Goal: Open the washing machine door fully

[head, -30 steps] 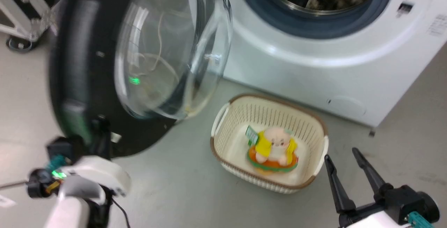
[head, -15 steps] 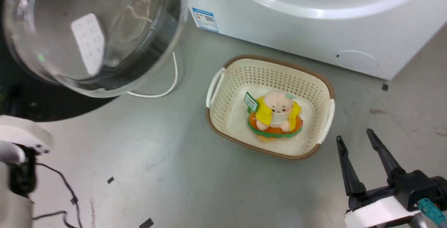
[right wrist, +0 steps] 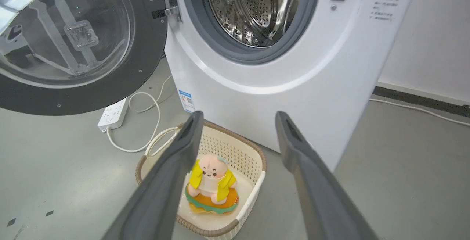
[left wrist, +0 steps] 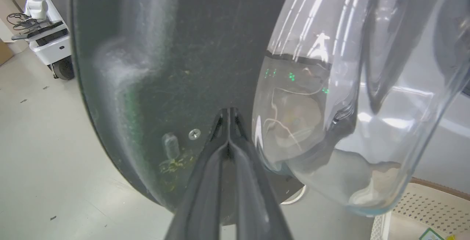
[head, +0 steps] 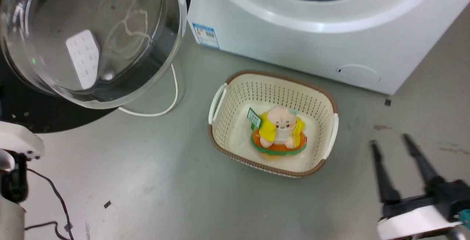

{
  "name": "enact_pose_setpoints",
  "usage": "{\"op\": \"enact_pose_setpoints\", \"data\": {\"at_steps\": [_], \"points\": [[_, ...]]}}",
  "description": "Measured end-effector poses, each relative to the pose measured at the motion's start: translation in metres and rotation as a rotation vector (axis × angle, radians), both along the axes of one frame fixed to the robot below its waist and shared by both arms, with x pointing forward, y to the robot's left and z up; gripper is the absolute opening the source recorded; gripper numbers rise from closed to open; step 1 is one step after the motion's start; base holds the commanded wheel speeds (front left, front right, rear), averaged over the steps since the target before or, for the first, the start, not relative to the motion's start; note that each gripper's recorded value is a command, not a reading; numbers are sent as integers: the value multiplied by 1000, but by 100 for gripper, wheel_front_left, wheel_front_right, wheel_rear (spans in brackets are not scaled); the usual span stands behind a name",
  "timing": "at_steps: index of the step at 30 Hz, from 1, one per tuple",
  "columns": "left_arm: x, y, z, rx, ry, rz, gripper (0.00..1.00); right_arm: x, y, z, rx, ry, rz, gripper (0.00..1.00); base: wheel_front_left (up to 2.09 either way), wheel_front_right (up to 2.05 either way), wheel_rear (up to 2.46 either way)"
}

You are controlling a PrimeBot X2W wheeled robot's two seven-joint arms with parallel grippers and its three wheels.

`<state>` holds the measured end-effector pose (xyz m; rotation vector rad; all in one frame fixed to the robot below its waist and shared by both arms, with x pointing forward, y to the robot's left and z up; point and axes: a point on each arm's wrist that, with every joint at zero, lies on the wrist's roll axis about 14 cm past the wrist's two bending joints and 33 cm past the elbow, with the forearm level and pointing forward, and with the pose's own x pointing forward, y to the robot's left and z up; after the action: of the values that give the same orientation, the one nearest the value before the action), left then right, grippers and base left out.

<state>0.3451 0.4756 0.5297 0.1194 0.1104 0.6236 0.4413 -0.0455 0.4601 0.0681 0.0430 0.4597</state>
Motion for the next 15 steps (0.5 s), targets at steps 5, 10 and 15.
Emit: {"op": "enact_pose_setpoints", "data": {"at_steps": [5,10,15], "points": [[1,-31,12,-7,-84,-89,0,-1,-21,22,-5,-68,-68,100,0,0,0],[5,-84,24,-42,-186,-211,0,-11,-33,52,-9,-156,-101,100,0,0,0],[0,-139,25,-71,-236,-319,0,-28,-52,76,-25,-223,-151,100,0,0,0]]}}
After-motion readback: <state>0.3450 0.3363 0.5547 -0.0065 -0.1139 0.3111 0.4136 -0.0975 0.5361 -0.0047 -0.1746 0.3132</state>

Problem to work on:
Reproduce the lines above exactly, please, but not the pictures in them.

Answer section:
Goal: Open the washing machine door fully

[head, -30 steps] 
[head, -15 steps] 
[right wrist, +0 steps] 
[left wrist, +0 steps] 
[head, +0 steps] 

{
  "name": "enact_pose_setpoints",
  "usage": "{\"op\": \"enact_pose_setpoints\", \"data\": {\"at_steps\": [_], \"points\": [[_, ...]]}}",
  "description": "Measured end-effector poses, each relative to the pose measured at the motion's start: translation in metres and rotation as a rotation vector (axis × angle, radians), both along the axes of one frame fixed to the robot below its waist and shared by both arms, with x pointing forward, y to the robot's left and z up; gripper is the absolute opening the source recorded; gripper numbers rise from closed to open; step 1 is one step after the motion's start; base holds the commanded wheel speeds (front left, front right, rear), averaged over the steps since the target before or, for the first, the start, not relative to the motion's start; note that each gripper's recorded value is a command, not a reading; numbers are sent as integers: the value multiplied by 1000, but by 100 for gripper, wheel_front_left, wheel_front_right, wheel_rear (spans in brackets are not scaled); the usual span stands behind a name",
  "timing": "at_steps: index of the step at 30 Hz, from 1, one per tuple",
  "columns": "left_arm: x, y, z, rx, ry, rz, gripper (0.00..1.00); right_arm: x, y, z, rx, ry, rz, gripper (0.00..1.00); base: wheel_front_left (up to 2.09 either way), wheel_front_right (up to 2.05 either way), wheel_rear (up to 2.46 either way)"
}

You are controlling a PrimeBot X2W wheeled robot's two seven-joint arms with parallel grippers and its three wheels.

`<state>` holds the measured end-effector pose (xyz m; rotation vector rad; all in one frame fixed to the robot below its waist and shared by both arms, with x pointing forward, y to the robot's left and z up; point and axes: a point on each arm's wrist that, with every joint at zero, lies on the wrist's roll axis about 14 cm past the wrist's two bending joints and 33 cm past the elbow, with the forearm level and pointing forward, and with the pose's own x pointing forward, y to the robot's left and z up; after the action: of the values that give the same orientation, the one nearest the value before the action), left then right, grippers and base left out.

<state>0.3451 0.4756 0.5297 0.1194 0.1104 0.6236 0.4413 -0.0455 0.4601 0.0681 0.0430 0.4597</state>
Motion for the next 15 steps (0.5 s), targets at steps 5, 10 and 15.
Emit: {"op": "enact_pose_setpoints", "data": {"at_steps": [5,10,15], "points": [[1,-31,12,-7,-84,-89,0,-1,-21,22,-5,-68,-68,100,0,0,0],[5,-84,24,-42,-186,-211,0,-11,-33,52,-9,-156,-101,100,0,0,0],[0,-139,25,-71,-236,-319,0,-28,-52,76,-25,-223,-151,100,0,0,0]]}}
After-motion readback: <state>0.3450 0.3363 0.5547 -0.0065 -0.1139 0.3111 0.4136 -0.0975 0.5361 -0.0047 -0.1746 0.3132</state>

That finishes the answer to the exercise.